Data records
▽
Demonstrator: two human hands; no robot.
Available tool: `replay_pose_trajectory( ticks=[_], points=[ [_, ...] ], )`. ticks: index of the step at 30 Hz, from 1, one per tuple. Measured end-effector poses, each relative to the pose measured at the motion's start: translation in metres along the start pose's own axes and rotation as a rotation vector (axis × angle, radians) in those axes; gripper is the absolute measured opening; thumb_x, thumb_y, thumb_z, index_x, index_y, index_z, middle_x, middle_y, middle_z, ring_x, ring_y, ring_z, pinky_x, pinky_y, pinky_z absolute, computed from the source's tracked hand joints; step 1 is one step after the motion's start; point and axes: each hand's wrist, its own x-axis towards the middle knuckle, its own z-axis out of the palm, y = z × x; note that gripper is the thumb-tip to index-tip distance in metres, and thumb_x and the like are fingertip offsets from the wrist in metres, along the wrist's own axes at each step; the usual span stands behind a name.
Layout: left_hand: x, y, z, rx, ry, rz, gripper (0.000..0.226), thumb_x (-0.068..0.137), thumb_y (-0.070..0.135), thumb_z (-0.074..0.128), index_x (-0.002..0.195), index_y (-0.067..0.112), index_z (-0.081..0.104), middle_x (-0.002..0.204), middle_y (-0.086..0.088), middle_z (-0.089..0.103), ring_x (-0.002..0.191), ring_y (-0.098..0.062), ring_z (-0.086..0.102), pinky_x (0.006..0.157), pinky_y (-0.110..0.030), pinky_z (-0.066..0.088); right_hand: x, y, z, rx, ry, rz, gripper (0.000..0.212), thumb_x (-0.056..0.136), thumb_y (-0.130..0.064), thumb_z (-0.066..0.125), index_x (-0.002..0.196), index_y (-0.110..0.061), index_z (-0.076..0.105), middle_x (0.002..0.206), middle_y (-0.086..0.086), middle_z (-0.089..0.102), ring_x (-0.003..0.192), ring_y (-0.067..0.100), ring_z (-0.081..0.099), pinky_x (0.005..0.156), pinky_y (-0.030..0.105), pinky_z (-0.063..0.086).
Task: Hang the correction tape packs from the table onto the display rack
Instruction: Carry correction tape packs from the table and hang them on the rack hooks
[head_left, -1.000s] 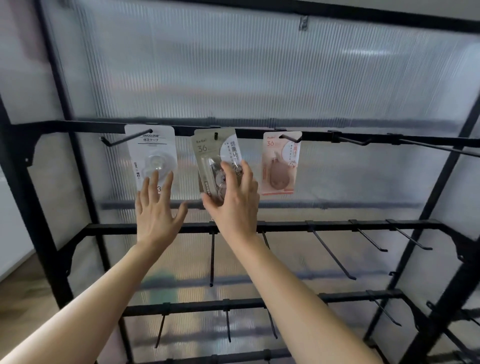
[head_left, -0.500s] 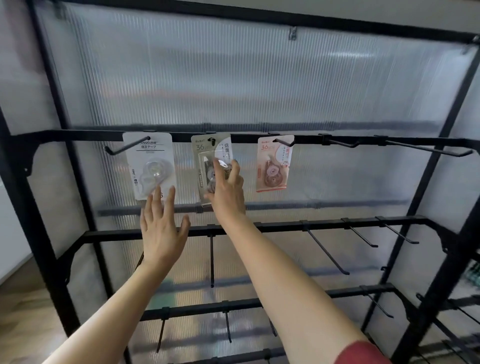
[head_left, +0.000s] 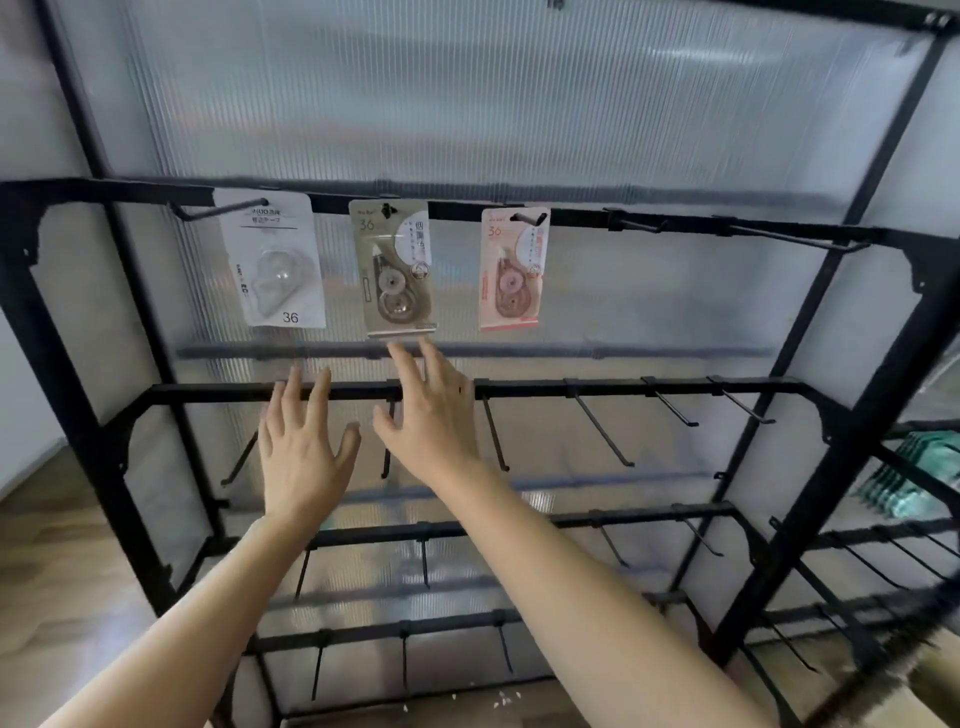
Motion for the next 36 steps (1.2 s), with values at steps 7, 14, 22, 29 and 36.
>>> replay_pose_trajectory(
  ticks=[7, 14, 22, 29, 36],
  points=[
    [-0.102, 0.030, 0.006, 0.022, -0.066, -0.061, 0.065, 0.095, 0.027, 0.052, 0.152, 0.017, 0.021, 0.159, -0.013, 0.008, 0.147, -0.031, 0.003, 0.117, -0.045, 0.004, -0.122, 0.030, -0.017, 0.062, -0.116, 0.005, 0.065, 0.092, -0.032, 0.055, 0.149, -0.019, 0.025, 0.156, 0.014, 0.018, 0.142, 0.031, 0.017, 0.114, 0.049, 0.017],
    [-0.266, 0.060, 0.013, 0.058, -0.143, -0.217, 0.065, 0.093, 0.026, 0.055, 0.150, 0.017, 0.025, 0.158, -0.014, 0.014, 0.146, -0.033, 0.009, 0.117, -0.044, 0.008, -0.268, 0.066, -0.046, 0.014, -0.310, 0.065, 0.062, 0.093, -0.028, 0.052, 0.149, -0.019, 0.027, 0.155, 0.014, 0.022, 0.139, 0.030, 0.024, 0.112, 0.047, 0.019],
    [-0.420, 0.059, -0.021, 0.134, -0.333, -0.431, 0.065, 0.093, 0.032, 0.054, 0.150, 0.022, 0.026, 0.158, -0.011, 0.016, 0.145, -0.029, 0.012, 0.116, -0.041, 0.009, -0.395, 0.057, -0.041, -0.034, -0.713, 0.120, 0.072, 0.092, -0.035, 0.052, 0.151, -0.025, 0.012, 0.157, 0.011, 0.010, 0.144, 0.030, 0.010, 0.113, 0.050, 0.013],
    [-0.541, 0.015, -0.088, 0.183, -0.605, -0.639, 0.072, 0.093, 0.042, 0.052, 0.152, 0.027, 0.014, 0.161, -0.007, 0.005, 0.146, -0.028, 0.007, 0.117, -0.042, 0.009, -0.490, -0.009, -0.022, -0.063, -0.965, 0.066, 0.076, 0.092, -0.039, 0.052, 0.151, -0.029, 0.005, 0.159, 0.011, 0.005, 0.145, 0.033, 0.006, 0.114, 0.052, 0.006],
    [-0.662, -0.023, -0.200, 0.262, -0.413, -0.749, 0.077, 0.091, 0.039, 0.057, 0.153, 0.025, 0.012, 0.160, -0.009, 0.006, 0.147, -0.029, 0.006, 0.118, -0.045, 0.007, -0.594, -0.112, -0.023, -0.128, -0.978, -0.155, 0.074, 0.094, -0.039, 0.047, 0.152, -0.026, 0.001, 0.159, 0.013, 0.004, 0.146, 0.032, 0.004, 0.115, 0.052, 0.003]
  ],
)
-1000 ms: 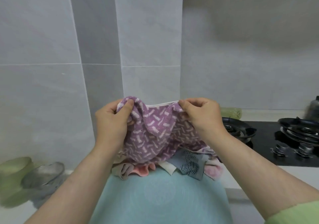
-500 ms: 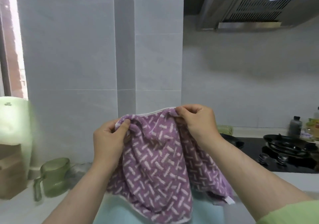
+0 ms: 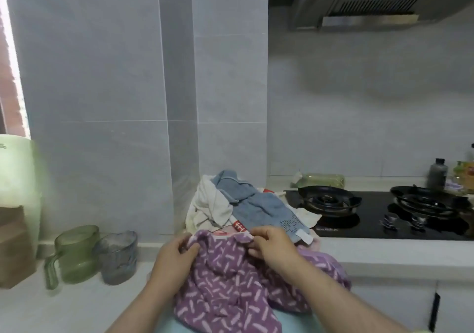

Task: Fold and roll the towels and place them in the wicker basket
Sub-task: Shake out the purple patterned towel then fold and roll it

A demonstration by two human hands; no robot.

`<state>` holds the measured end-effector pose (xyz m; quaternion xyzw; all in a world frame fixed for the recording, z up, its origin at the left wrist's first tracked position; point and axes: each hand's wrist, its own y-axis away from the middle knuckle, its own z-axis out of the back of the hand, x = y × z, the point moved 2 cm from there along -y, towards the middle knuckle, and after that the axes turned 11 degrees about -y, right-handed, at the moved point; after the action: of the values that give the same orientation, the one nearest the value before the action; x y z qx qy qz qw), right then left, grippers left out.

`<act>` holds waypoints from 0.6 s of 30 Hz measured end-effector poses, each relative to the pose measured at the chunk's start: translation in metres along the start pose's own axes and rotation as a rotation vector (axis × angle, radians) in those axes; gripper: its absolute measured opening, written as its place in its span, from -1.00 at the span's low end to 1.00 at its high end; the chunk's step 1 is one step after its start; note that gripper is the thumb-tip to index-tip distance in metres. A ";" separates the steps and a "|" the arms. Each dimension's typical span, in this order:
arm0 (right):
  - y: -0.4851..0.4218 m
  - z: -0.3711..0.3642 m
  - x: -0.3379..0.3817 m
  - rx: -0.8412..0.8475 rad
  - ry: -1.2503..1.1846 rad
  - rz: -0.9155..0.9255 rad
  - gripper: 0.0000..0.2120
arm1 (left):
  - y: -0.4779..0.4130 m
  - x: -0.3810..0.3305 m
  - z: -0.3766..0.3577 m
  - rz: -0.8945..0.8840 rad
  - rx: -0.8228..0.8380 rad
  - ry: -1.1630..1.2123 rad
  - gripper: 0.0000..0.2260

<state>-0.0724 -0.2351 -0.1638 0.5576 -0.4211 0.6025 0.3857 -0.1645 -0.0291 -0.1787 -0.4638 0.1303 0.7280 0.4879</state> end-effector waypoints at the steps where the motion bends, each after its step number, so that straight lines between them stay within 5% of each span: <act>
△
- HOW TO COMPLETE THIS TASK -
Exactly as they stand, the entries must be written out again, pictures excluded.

- ANSWER BELOW -
Demonstrator: two human hands; no robot.
Available tool: `replay_pose_trajectory( ticks=[_], points=[ [_, ...] ], )`. ticks: index of the step at 30 Hz, from 1, one per tuple. Measured end-effector poses, each relative to the pose measured at the motion's start: translation in metres along the start pose's own axes and rotation as a rotation vector (axis × angle, radians) in those axes; gripper is the absolute measured opening; thumb_x, thumb_y, thumb_z, index_x, index_y, index_z, middle_x, middle_y, middle_z, ring_x, ring_y, ring_z, pinky_x, pinky_y, pinky_z absolute, computed from the source's tracked hand joints; step 1 is one step after the motion's start; point and axes: each hand's wrist, its own x-axis towards the middle knuckle, its own z-axis out of the palm, y = z × x; note that gripper is the thumb-tip to index-tip distance in metres, and thumb_x and the like are fingertip offsets from the wrist in metres, along the wrist's own axes at each step; the usual span stands behind a name.
Layout: left_hand: x, y, z, rx, ry, rz, gripper (0.000..0.226), thumb_x (-0.068..0.137), thumb_y (-0.070..0.135), thumb_z (-0.074..0.128), index_x (-0.002..0.195), index_y (-0.067..0.112), index_z (-0.081..0.104), middle_x (-0.002..0.204), middle_y (-0.086..0.088), middle_z (-0.089..0.103), ring_x (-0.002..0.191), ring_y (-0.098..0.062), ring_z (-0.086..0.102), pinky_x (0.006..0.157), pinky_y (-0.110..0.030), pinky_z (-0.066..0.088); right_hand: x, y, z, rx, ry, rz, gripper (0.000..0.212), thumb_x (-0.056..0.136), thumb_y (-0.130..0.064), thumb_z (-0.066..0.125), index_x (-0.002..0.196), index_y (-0.110..0.061), index_z (-0.076..0.105), middle_x (0.002..0.206), middle_y (-0.086..0.086), middle_z (-0.089..0.102), ring_x (-0.003..0.192), ring_y (-0.067..0.100), ring_z (-0.081..0.099), pinky_x (0.005..0.156), pinky_y (-0.030..0.105), pinky_z (-0.063..0.086).
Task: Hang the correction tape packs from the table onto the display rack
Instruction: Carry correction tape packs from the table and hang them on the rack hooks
[head_left, -1.000s] 
[head_left, -0.500s] 
[head_left, +0.000s] 
Motion for the next 36 steps (1.2 s), with values at steps 7, 14, 22, 29 and 36.
>>> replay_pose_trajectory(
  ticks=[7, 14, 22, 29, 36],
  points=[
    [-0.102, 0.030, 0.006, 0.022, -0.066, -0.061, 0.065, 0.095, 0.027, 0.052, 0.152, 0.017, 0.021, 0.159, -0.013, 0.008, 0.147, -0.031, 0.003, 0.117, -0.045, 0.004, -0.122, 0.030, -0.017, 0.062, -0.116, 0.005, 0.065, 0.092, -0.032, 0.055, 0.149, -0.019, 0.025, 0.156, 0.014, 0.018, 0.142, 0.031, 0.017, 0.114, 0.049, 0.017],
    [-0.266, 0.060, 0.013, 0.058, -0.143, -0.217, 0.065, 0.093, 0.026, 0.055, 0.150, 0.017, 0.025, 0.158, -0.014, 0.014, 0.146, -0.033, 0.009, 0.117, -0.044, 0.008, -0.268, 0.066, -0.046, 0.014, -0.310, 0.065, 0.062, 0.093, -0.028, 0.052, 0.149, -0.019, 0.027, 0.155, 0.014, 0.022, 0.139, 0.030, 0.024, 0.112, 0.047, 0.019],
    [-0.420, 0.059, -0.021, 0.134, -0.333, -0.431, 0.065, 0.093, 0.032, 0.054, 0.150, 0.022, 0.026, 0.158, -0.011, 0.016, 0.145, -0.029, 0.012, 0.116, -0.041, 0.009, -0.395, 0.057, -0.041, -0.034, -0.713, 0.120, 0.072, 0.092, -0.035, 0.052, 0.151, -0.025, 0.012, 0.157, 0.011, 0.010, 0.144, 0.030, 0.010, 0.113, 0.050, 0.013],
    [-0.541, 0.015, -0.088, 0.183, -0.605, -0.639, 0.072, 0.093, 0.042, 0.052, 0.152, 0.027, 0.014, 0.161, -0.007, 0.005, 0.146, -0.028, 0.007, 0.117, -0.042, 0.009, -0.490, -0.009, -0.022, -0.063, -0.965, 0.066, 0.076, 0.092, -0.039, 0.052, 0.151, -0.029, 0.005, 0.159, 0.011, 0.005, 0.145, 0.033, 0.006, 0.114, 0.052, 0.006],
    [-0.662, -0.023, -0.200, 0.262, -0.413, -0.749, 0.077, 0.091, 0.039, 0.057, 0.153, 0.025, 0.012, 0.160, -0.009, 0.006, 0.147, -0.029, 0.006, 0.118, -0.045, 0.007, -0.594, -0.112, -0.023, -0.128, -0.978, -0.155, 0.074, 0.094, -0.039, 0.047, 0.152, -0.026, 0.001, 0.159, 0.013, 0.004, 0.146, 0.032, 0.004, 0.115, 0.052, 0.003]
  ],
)
-1000 ms: 
-500 ms: 
+0 ms: 

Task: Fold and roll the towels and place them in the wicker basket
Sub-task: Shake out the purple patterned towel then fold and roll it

A demonstration by two human hands; no robot.

`<state>` holds the measured end-effector pose (xyz m; quaternion xyzw; all in a world frame fixed for the recording, z up, its origin at the left wrist's first tracked position; point and axes: each hand's wrist, its own y-axis away from the middle knuckle, its own z-axis out of the back of the hand, x = y × z, the point moved 2 cm from there along -y, towards the middle knuckle, and after that the axes turned 11 degrees about -y, right-handed, at the moved point; after the action: of the values that give the same orientation, the one nearest the value before the action; x y z qx qy qz qw), right then left, grippers left out.

`<act>` holds waypoints from 0.6 s of 30 Hz measured end-effector poses, each relative to the pose measured at the chunk's start: translation in metres along the start pose's own axes and rotation as a rotation vector (axis × angle, radians) in those axes; gripper: its absolute measured opening, written as its place in its span, from -1.00 at the span's low end to 1.00 at its high end; the chunk's step 1 is one step after its start; note that gripper is the thumb-tip to index-tip distance in metres. A ";" separates the steps and a "|" the arms. Each dimension's typical span, in this order:
arm0 (right):
  - y: -0.4851..0.4218 m
  - z: -0.3711..0.3642 m
  - x: -0.3379..0.3817 m
  - rx: -0.8412..0.8475 rad
  - ry: -1.2503..1.1846 rad
  - rz: -0.9155..0.9255 rad
  - gripper: 0.0000..0.2120
arm1 (left):
  - y: -0.4779..0.4130 m
  - x: -0.3810..0.3305 m
  - z: -0.3766..0.3577 m
  - rz: -0.8945..0.8840 rad
  - rx: -0.8228..0.8380 rad
  - ry: -1.1630..1.2123 rad
  - gripper: 0.0000..0.2260

<state>-0.0724 -0.2351 -0.1638 0.5576 -0.4211 0.6025 0.3857 -0.1645 -0.0291 -0.1787 -0.4638 0.1303 0.7280 0.4879</state> end-effector waypoints at the steps where the motion bends, each after its step number, so that straight lines between them stay within 5% of each span: <act>

With this, the output is complete.